*EXERCISE GOAL*. Below is a set of records; restate each one word for word.
────
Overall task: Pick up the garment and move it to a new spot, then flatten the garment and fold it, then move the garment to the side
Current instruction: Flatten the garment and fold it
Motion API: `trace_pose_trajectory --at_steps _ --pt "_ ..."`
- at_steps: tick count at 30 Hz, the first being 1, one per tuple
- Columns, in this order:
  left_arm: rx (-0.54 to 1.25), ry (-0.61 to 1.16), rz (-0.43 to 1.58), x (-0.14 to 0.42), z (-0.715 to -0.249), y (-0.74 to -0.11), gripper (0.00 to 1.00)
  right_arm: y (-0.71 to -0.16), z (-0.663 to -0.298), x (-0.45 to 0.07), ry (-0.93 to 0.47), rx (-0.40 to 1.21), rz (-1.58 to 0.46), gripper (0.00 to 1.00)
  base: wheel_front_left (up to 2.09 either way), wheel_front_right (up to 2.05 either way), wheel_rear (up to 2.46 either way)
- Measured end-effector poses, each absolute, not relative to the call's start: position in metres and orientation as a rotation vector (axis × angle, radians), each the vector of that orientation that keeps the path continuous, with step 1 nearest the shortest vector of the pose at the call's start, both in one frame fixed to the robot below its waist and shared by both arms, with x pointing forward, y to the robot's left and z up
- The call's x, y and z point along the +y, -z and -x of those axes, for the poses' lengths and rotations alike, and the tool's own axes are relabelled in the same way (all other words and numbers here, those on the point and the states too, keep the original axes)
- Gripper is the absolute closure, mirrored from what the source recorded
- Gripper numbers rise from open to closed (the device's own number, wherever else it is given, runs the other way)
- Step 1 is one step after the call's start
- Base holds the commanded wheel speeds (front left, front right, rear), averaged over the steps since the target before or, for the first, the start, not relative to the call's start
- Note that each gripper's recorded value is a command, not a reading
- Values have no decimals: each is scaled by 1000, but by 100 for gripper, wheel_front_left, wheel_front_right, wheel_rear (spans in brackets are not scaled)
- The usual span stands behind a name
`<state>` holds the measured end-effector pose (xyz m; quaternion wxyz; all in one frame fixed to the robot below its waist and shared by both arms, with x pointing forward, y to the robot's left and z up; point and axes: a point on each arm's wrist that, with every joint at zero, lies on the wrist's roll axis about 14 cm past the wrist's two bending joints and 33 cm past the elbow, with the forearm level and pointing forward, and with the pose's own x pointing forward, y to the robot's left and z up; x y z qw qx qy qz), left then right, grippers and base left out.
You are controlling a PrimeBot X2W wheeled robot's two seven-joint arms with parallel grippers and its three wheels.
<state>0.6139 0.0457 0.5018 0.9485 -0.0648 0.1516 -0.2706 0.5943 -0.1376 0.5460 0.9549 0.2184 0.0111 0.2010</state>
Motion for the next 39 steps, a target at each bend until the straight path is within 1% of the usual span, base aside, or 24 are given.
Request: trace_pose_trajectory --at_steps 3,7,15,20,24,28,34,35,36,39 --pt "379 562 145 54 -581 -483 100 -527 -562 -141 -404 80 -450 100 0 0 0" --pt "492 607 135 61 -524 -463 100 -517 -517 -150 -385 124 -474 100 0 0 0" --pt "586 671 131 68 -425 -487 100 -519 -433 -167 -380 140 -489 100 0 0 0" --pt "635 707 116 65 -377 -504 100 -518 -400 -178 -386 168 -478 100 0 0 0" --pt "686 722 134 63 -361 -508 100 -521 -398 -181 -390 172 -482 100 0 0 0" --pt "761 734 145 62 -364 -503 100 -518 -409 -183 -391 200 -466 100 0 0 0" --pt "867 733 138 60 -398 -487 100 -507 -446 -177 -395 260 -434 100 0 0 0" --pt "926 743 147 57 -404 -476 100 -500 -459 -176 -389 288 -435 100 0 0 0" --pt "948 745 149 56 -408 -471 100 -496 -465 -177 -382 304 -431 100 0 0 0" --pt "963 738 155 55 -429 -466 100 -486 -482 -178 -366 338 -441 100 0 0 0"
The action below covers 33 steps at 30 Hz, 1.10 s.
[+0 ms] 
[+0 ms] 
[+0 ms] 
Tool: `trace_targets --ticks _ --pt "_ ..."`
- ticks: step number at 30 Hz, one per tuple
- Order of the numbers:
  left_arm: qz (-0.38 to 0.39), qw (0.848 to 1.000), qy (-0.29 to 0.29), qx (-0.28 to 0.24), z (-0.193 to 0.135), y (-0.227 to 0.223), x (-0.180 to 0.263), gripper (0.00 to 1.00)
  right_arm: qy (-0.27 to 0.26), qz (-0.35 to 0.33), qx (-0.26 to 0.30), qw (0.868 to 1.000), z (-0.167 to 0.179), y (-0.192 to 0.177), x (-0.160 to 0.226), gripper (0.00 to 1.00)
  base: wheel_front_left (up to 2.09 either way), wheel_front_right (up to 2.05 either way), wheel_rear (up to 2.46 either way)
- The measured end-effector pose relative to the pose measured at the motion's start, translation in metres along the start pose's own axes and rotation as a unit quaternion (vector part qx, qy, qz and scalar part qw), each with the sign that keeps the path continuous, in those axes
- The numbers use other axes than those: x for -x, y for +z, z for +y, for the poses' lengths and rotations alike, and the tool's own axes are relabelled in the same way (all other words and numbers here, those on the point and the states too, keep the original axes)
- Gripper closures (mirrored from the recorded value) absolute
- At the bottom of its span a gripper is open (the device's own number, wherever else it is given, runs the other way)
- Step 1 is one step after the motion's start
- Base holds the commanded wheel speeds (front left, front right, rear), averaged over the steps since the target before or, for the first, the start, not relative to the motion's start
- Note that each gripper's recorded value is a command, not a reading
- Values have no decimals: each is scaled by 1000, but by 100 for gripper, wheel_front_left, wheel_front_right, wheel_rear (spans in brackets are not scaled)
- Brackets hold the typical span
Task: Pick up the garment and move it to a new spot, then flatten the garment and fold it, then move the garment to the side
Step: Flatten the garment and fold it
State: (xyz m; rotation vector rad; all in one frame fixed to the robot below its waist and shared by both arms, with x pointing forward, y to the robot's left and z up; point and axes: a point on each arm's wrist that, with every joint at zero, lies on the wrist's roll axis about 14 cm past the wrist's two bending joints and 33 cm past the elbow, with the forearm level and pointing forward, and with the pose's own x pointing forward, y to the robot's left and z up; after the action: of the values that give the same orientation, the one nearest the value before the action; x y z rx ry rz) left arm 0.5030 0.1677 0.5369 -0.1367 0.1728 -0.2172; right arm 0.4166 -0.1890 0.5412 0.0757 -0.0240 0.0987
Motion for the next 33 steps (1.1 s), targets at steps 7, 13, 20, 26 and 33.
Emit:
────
*YOUR SOLUTION*.
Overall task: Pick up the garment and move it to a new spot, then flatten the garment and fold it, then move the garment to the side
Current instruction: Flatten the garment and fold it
Motion API: `trace_pose_trajectory --at_steps _ --pt "_ ..."`
- at_steps: tick count at 30 Hz, the first being 1, one per tuple
- Columns, in this order:
  left_arm: rx (-0.54 to 1.25), ry (-0.61 to 1.16), rz (-0.43 to 1.58), x (-0.14 to 0.42), z (-0.715 to -0.249), y (-0.74 to -0.11), gripper (0.00 to 1.00)
  right_arm: y (-0.71 to -0.16), z (-0.663 to -0.298), x (-0.45 to 0.07), ry (-0.93 to 0.47), rx (-0.40 to 1.21), rz (-1.58 to 0.46), gripper (0.00 to 1.00)
  base: wheel_front_left (up to 2.09 either way), wheel_front_right (up to 2.05 either way), wheel_rear (up to 2.46 either way)
- Measured end-effector poses, each absolute, not relative to the call's start: position in metres and orientation as a rotation vector (axis × angle, radians), each the vector of that orientation that keeps the path continuous, with step 1 nearest the shortest vector of the pose at the call's start, both in one frame fixed to the robot below its waist and shared by both arms, with x pointing forward, y to the robot's left and z up
- The call's x, y and z point along the +y, -z and -x of those axes, for the poses' lengths and rotations alike, and the tool's own axes are relabelled in the same way (all other words and numbers here, those on the point and the states too, keep the original axes)
- Gripper is the absolute closure, mirrored from what the source recorded
- Gripper numbers rise from open to closed (the device's own number, wherever else it is given, runs the other way)
- Step 1 is one step after the call's start
- Base holds the commanded wheel speeds (front left, front right, rear), averaged over the steps since the target before or, for the first, the start, not relative to the call's start
- Note that each gripper's recorded value is a command, not a reading
- Values have no decimals: each is scaled by 1000, but by 100 for gripper, wheel_front_left, wheel_front_right, wheel_rear (spans in brackets are not scaled)
- The usual span stands behind a name
`<state>` holds the measured end-effector pose (xyz m; quaternion wxyz; all in one frame fixed to the robot below its waist and shared by both arms, with x pointing forward, y to the robot's left and z up; point and axes: a point on each arm's wrist that, with every joint at zero, lies on the wrist's roll axis about 14 cm past the wrist's two bending joints and 33 cm past the elbow, with the forearm level and pointing forward, and with the pose's own x pointing forward, y to the robot's left and z up; x y z qw qx qy qz), left then right, grippers and base left out.
You are controlling a PrimeBot X2W wheeled robot's two seven-joint arms with parallel grippers and its three wheels.
<state>0.6139 0.0457 0.5018 0.9485 -0.0648 0.1516 -0.2706 0.5943 -0.1376 0.5460 0.9549 0.2184 0.0111 0.2010</state>
Motion for the next 39 steps, a target at each bend until the straight path is within 1% of the usual span, base aside, or 24 are given.
Request: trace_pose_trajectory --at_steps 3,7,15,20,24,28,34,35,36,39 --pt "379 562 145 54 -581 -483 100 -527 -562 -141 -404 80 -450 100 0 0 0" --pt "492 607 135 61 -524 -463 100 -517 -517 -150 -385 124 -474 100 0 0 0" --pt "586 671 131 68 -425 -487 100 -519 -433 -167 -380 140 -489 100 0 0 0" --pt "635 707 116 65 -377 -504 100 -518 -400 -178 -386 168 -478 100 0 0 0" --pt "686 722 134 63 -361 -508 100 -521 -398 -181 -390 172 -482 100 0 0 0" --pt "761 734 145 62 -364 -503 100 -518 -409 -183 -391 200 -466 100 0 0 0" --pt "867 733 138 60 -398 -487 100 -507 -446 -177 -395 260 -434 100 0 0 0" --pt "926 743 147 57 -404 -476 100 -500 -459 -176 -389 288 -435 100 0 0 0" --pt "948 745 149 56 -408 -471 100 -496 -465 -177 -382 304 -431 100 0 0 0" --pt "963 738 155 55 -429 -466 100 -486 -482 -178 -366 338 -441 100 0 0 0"
The action below covers 33 steps at 30 Hz, 1.10 s.
[+0 ms] 
[+0 ms] 
[+0 ms] 
Tool: `trace_targets --ticks _ --pt "_ ..."`
- ticks: step number at 30 Hz, one per tuple
- Order of the numbers:
  left_arm: qz (-0.38 to 0.39), qw (0.848 to 1.000), qy (-0.29 to 0.29), qx (-0.28 to 0.24), z (-0.193 to 0.135), y (-0.227 to 0.223), x (-0.180 to 0.263), gripper (0.00 to 1.00)
  right_arm: qy (-0.27 to 0.26), qz (-0.35 to 0.33), qx (-0.26 to 0.30), qw (0.868 to 1.000), z (-0.167 to 0.179), y (-0.192 to 0.177), x (-0.160 to 0.226), gripper (0.00 to 1.00)
  base: wheel_front_left (up to 2.09 either way), wheel_front_right (up to 2.05 either way), wheel_rear (up to 2.46 either way)
- The measured end-effector pose relative to the pose measured at the motion's start, translation in metres along the start pose's own axes and rotation as a unit quaternion (vector part qx, qy, qz and scalar part qw), each with the sign that keeps the path continuous, in those axes
- The numbers use other axes than those: x for -x, y for +z, z for +y, for the poses' lengths and rotations alike, and the tool's own axes are relabelled in the same way (all other words and numbers here, those on the point and the states too, keep the original axes)
- Gripper closures (mirrored from the recorded value) absolute
- At the bottom of its span a gripper is open (the device's own number, wherever else it is given, runs the other way)
- Step 1 is one step after the motion's start
- Base holds the commanded wheel speeds (front left, front right, rear), averaged over the steps since the target before or, for the first, the start, not relative to the motion's start
- Note that each gripper's recorded value is a command, not a reading
- Values have no decimals: each is scaled by 1000, but by 100 for gripper, wheel_front_left, wheel_front_right, wheel_rear (spans in brackets are not scaled)
- Brackets hold the typical span
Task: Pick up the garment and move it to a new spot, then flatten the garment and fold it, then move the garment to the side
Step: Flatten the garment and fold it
State: (xyz m; rotation vector rad; all in one frame fixed to the robot below its waist and shared by both arms, with x pointing forward, y to the robot's left and z up; point and axes: a point on each arm's wrist that, with every joint at zero, lies on the wrist's roll axis about 14 cm past the wrist's two bending joints and 33 cm past the elbow, with the forearm level and pointing forward, and with the pose's own x pointing forward, y to the robot's left and z up; after the action: of the values that give the same orientation, the one nearest the value before the action; x y z rx ry rz) left arm 0.5030 0.1677 0.5369 -0.1367 0.1728 -0.2172; right arm 0.4166 -0.1890 0.5412 0.0757 -0.0240 0.0987
Motion for the next 33 steps (1.1 s), targets at steps 7, 13, 20, 26 and 33.
Emit:

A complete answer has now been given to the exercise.